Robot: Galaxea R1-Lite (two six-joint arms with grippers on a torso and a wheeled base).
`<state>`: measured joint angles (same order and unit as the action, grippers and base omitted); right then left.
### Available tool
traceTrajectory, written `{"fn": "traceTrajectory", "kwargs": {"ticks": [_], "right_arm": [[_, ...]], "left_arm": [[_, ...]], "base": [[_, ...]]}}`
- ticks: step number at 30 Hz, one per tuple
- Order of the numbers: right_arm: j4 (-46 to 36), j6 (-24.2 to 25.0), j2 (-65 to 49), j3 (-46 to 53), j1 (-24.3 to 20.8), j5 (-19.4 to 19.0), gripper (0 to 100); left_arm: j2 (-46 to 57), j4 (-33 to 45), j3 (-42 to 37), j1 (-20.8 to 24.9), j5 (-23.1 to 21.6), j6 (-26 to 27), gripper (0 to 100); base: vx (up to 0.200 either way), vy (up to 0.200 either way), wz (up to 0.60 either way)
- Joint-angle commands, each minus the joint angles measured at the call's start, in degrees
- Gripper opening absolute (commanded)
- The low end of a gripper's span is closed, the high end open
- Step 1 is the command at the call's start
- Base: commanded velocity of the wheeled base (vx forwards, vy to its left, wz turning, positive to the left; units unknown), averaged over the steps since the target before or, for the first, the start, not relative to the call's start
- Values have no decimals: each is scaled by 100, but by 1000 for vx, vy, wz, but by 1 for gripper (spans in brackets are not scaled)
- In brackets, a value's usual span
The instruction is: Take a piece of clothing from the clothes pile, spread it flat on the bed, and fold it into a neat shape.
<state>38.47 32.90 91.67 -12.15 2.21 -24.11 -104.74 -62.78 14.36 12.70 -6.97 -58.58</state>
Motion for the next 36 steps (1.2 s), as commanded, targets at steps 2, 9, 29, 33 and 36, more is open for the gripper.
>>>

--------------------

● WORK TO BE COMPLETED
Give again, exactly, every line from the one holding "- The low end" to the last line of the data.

● PROBLEM SOLUTION
- The low end of a gripper's span is closed, the high end open
- Step 1 is the command at the call's start
- Base: commanded velocity of the wheeled base (vx forwards, vy to its left, wz turning, positive to the left; units unknown), averaged over the steps since the target before or, for the first, the start, not relative to the call's start
- Values have no decimals: each is scaled by 100, but by 1000 for vx, vy, wz, but by 1 for gripper (spans in brackets are not scaled)
- In brackets, a value's usual span
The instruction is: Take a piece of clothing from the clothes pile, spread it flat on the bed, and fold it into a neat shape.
<state>38.47 32.90 91.67 -12.15 2.21 -24.11 -104.74 -62.78 14.36 12.70 -6.97 -58.58</state>
Motion for the next 36 steps (1.2 s), as commanded, targets at steps 2, 9, 29, 33 and 36, more is open for the gripper.
>>>

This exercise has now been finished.